Hiçbir şeye yakın, her şeye yakın…
İşte hiçbir şeye yakın, her şeye yakın olan duyguların içindedir Kuruntular. Neruda sanki yeniden doğmanın arayışı içindedir. Yeni bir doğumun, doğarken doğurmanın. Lanetlemenin ve kutsamanın. Şaraplı suyla vaftiz edilmenin ve inkarın, İnsana tapmanın ve ona isyan etmenin, iki faz arasında dumadan kaçak yapan bir kalbin kapakçık sesleri.
Günle bırakın beni.
İzin istiyorum doğmak için.
Neruda’nın Neruda’yla Neruda’yı aradığı bu süreçte zaman zaman anılar çıkar karşısına. Yabancı anılardır bunlar. Sanki hiç yaşanmamış anılar. Yaşanmamış olması istenen anılar. Sırtını dönme Nerudalar. Kimileyin elinin tersiyle iter bu görüntüleri, kimileyin de usulcacık saçlarını okşar.
Sıska kemikli gövdeleri,
korkunç lanetlerin
buharını taşıyan imparatorları,
bir kolera dalgasıyla
serilip giden kadınları.
Kumsalları gördüm ölülerden
ve kül rengi uzmanlar.
Sonra… Sonra sessizlik. Çünkü şimdi on ikiye kadar sayacak ve hep birlikte susacağız. Belki de toprak öğretecek bize ölü görünen her şeyin aslında canlı olduğunu…
Sonra…
şimdi on ikiye kadar sayacağım
sessiz olun, ben gideceğim.
Bu sefer kalmanın derdinde değildir Neruda. Her şeyin canlı olduğunu öğrenemeyenlerin yanından gitmenin peşindedir. Neruda istemiyordur kendini yanıltmak, tehlikelidir geriye doğru yolculuk.
Çünkü birden, bir hapishane olur geçmiş.
İkisi de insandır. Zayıflıkları vardır Nerudalar’ın. Korkarlar da. Severler ve tiksinirler. Yaparlar ve yıkarlar. Tanırlar ve unuturlar. Kavga ederler ve barışırlar.
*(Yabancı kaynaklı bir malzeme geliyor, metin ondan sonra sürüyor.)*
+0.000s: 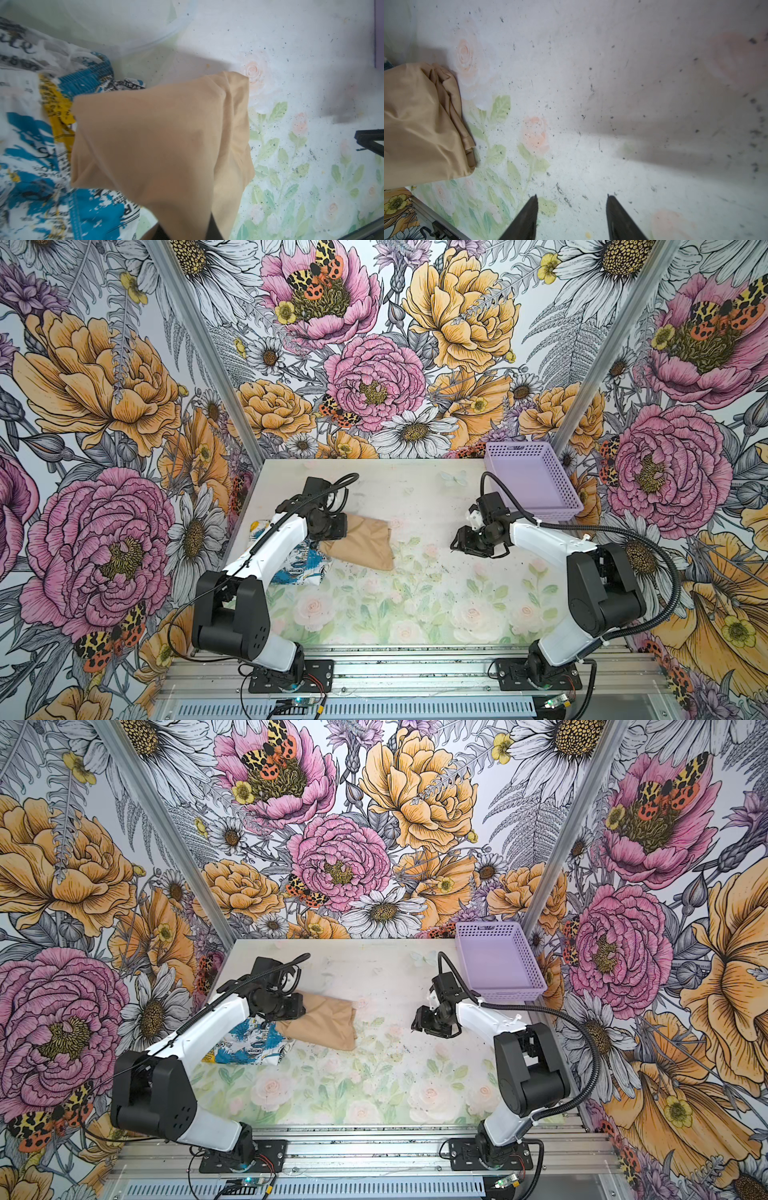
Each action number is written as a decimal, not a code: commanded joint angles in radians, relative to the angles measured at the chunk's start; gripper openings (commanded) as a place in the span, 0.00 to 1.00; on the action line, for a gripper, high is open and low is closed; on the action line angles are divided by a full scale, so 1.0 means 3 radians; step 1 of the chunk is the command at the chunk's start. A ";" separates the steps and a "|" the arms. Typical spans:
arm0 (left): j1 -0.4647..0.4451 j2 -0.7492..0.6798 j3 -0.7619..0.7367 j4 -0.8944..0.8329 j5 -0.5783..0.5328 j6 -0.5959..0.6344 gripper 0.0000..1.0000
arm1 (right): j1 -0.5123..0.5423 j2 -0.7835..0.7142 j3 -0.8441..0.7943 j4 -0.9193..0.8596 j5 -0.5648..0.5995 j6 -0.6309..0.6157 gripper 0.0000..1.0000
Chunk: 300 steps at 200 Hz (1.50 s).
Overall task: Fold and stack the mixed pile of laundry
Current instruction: 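Carry the beige bundle with the left gripper onto the printed garment pile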
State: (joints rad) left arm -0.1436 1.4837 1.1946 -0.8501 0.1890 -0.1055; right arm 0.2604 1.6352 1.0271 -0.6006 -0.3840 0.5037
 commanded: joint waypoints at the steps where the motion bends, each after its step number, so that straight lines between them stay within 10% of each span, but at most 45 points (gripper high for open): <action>1: 0.0190 -0.0124 0.0260 -0.0245 0.0007 0.0313 0.00 | -0.0004 -0.0042 0.0111 0.0013 -0.0056 -0.0007 0.55; 163: 0.0997 -0.0322 0.0789 -0.0802 0.0596 0.0748 0.00 | -0.0010 0.0038 0.0290 -0.0169 -0.0144 -0.0091 0.55; 260: 0.1399 0.0477 0.0809 -0.0643 -0.0031 0.1060 0.00 | -0.0034 0.0221 0.0373 -0.0258 -0.0296 -0.0201 0.56; 300: 0.1214 0.0750 0.0773 -0.0604 -0.0834 0.1051 0.00 | -0.0036 0.0225 0.0332 -0.0259 -0.0315 -0.0199 0.56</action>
State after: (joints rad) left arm 0.2623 1.6688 1.4090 -1.0718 0.1284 0.1909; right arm 0.2550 1.6913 1.1179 -0.6735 -0.4660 0.4679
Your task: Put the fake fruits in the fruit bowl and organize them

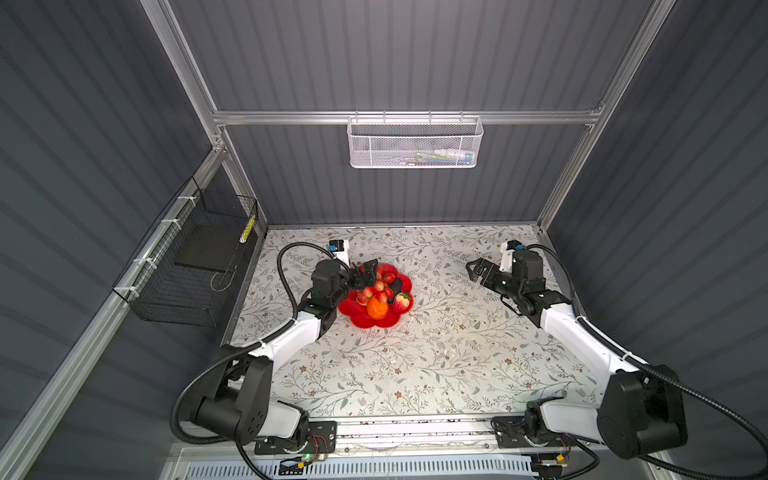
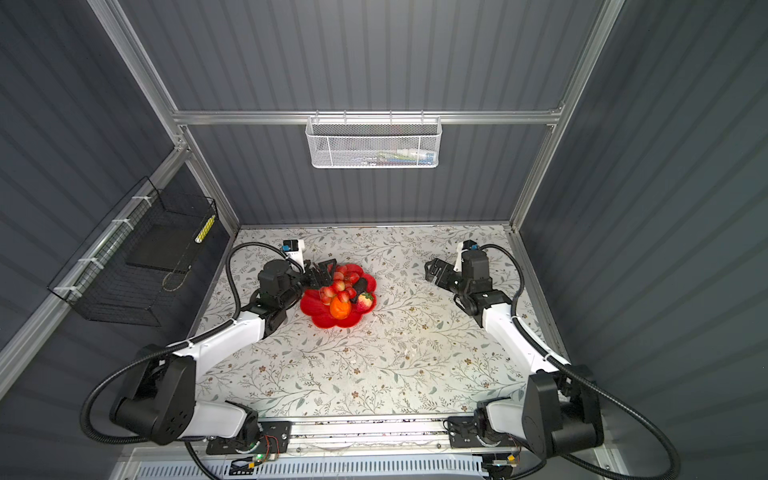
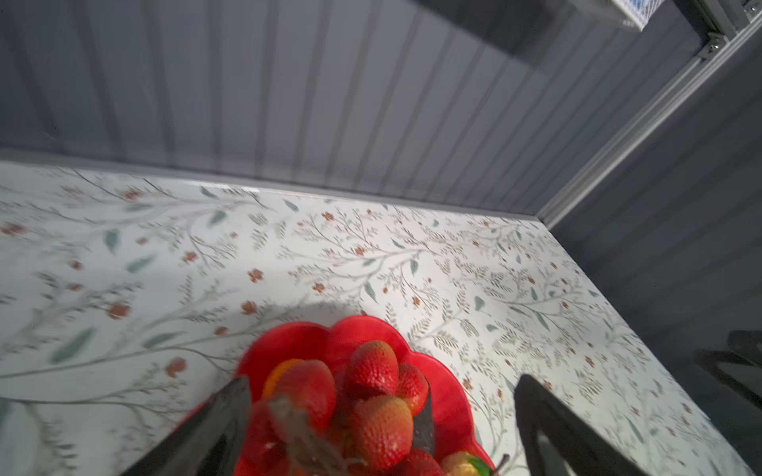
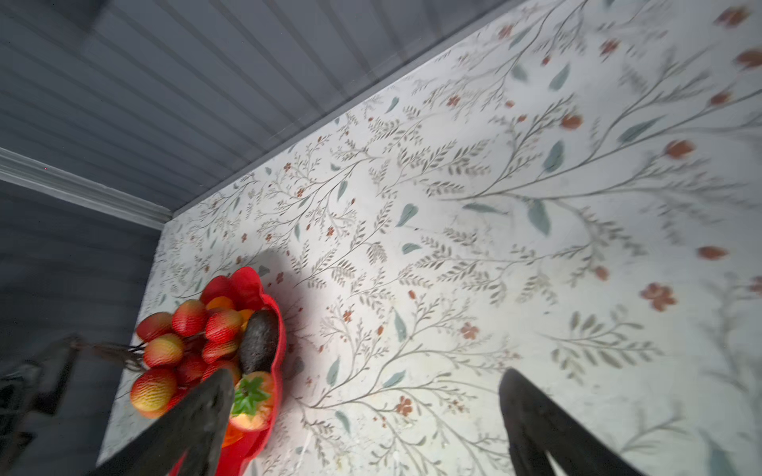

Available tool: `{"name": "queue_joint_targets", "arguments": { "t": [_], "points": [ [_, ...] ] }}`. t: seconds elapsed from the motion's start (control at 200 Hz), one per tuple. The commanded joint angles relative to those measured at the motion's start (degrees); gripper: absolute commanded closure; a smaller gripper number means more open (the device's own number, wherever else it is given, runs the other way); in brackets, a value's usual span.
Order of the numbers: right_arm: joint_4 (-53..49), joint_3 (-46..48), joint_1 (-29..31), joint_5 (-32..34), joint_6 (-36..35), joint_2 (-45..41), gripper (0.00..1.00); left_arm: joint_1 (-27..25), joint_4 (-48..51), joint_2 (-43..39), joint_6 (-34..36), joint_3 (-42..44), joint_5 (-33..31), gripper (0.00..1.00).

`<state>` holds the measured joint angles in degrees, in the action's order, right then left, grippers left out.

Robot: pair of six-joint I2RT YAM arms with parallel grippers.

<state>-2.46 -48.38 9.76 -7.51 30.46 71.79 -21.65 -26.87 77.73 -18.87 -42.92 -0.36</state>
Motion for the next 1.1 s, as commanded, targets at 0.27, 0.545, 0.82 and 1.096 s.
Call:
{"name": "queue_joint_targets", "arguments": {
  "t": [0.27, 0.545, 0.82, 1.096],
  "points": [
    [24.19, 22.78, -2.92, 34.51, -23.66, -14.71, 0.01, 0.11, -9.77, -13.51, 22.8, 16.08, -32.75, 0.0],
    [56.5, 31.41, -9.9, 22.09, -26.17, 6.49, 0.01, 9.72, -25.07, 1.65, 16.78, 27.52, -25.85, 0.0],
    [61.53, 31.37, -10.11, 20.16, -26.87, 11.84, 0.01, 11.17, -32.32, 14.26, 22.14, 22.19, -24.33, 0.0],
    [60.72, 30.71, -10.72, 18.88, -26.5, 12.15, 0.01, 11.89, -34.06, 21.13, 19.82, 19.57, -28.12, 0.0]
  ]
}}
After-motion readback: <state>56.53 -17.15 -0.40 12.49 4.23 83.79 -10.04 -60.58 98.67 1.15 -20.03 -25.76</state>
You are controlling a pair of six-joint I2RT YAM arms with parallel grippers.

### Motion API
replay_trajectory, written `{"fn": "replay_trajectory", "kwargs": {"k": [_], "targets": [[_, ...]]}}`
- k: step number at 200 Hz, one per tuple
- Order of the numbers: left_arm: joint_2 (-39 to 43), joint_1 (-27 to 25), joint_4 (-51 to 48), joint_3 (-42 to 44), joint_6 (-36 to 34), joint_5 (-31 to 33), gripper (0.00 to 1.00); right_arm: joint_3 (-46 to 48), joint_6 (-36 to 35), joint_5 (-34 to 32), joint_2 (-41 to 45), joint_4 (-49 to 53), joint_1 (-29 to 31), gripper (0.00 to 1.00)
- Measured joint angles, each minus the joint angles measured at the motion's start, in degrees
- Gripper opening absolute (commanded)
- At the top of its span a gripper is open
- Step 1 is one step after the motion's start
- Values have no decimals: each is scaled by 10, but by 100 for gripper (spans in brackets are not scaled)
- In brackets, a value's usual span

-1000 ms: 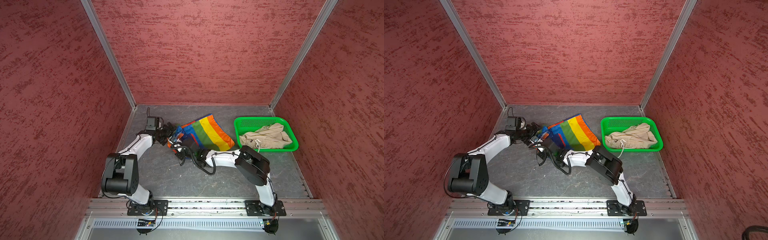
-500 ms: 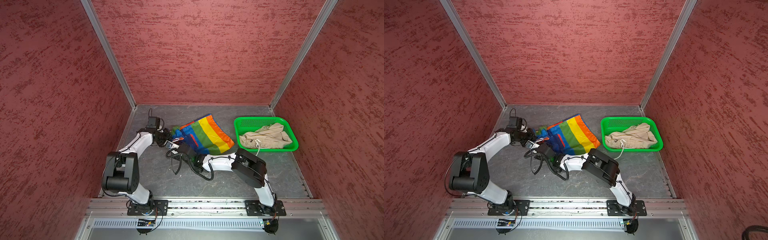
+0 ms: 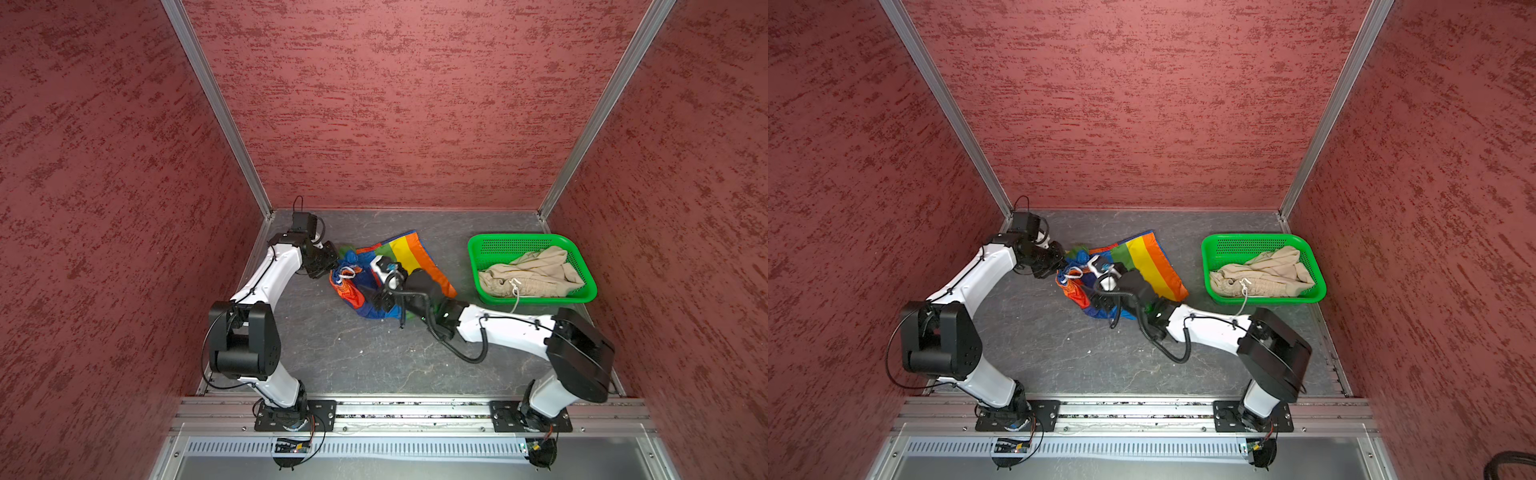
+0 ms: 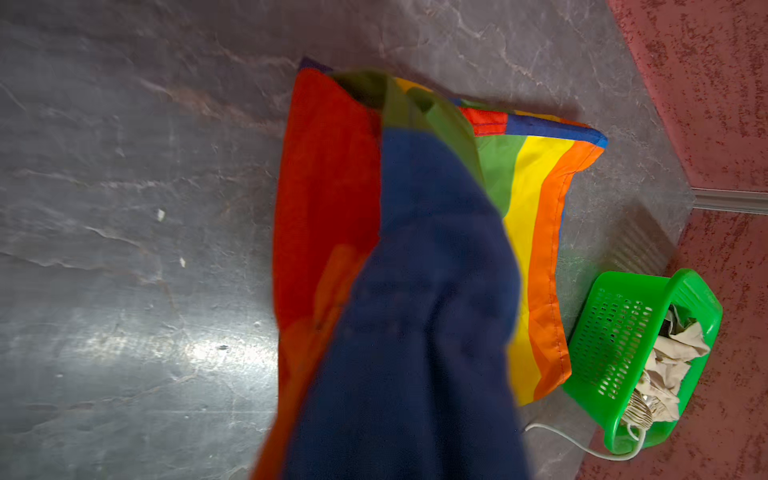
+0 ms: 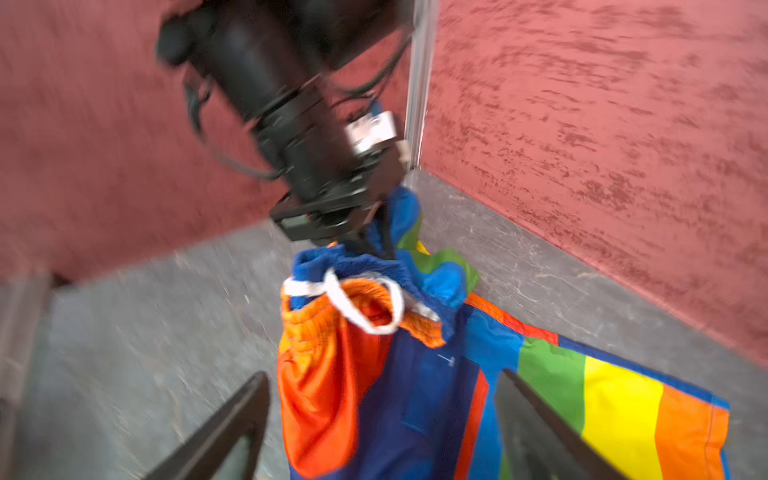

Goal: Fold and stack the shorts

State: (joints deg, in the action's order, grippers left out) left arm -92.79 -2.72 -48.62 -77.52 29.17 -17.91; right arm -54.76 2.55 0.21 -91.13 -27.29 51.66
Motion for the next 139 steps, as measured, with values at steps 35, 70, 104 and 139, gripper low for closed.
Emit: {"fn": "replay_trajectory", "kwargs": {"k": [35, 70, 104, 139], "targets": [[-12, 0, -36, -47, -26, 13, 0, -22, 116, 95, -73, 39, -76, 3], [-31, -6, -67, -86, -36, 21, 0, -108, 196, 168, -215, 90, -59, 1], [-44, -13, -90, -122, -42, 29, 0, -263, 254, 224, -349, 128, -36, 2], [-48, -18, -104, -146, -42, 33, 0, -354, 315, 279, -437, 113, -10, 3]]}}
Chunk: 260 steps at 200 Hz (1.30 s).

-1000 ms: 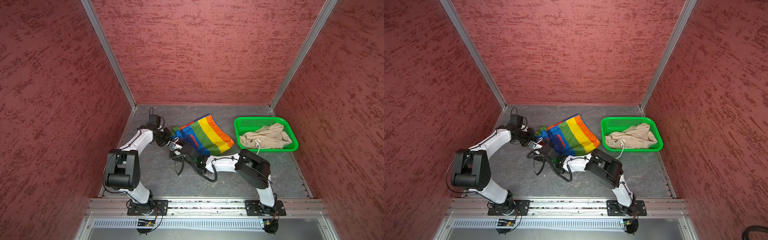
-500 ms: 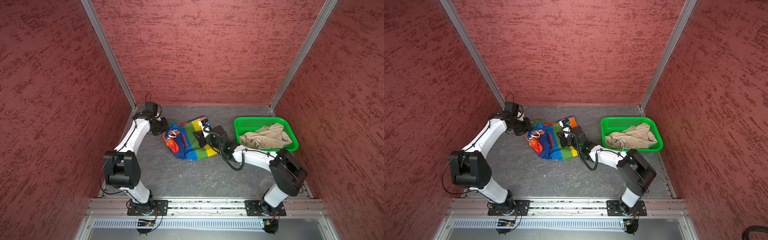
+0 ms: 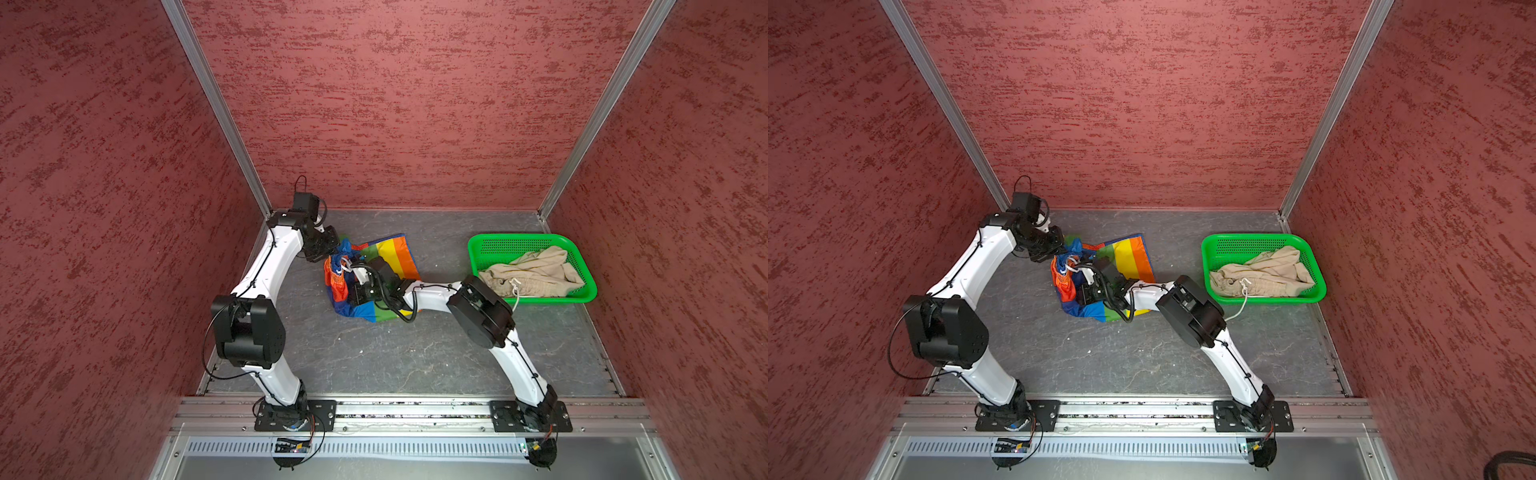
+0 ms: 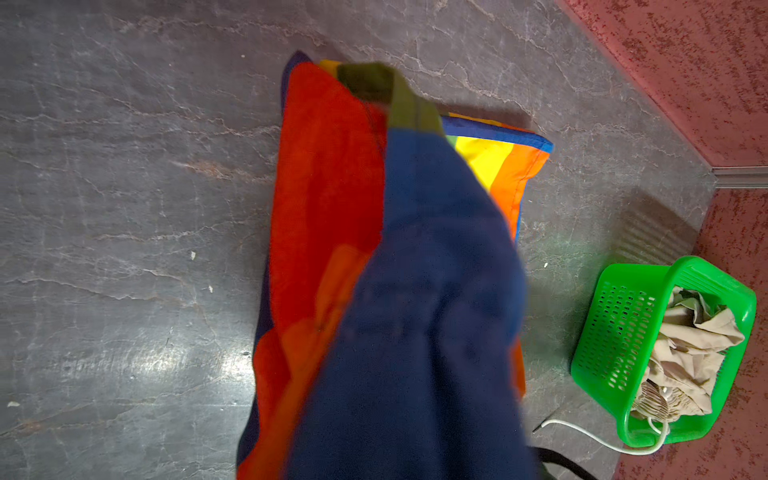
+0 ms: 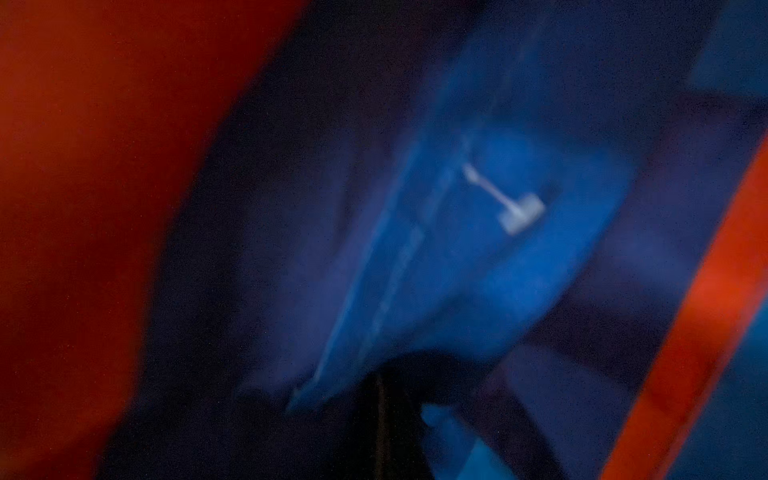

Şu üç günlük dünya, bu yüzden,
kulak asmayacağım hiçbirine,
açıp kendimi kapatacağım
en hain düşmanım
Pablo Neruda’yla.
İki Neruda’nın da değişmeyen tek bir tarafı vardır. Doğaldır da bu. Zira Neruda kaybetmiş değildir kendini yalnızca yeniden aramaktadır. Halk için ekmek ve adalet aramaktadırlar.
Şimdilik sorum yok,
yemenin adaletinden başka
Kuruntularda hiçbir şey söylemediler işte Nerudalar. Ne toprağın suyunu, ne kentlerin griliği, ne insanın saçının telini, ne ekmek kavgasını ne okyanusa bakan yaşlı kadınları, ne suskunluğu ne çığlığın kayboluşunu, ne tiranların zalimliğini ne uşağın tiksinçliğini, ne her zaman olan umudu ne kayboluşu…
Şöyle bitirdi Neruda:
hiçbir şey demedim, her şeyi söyledim.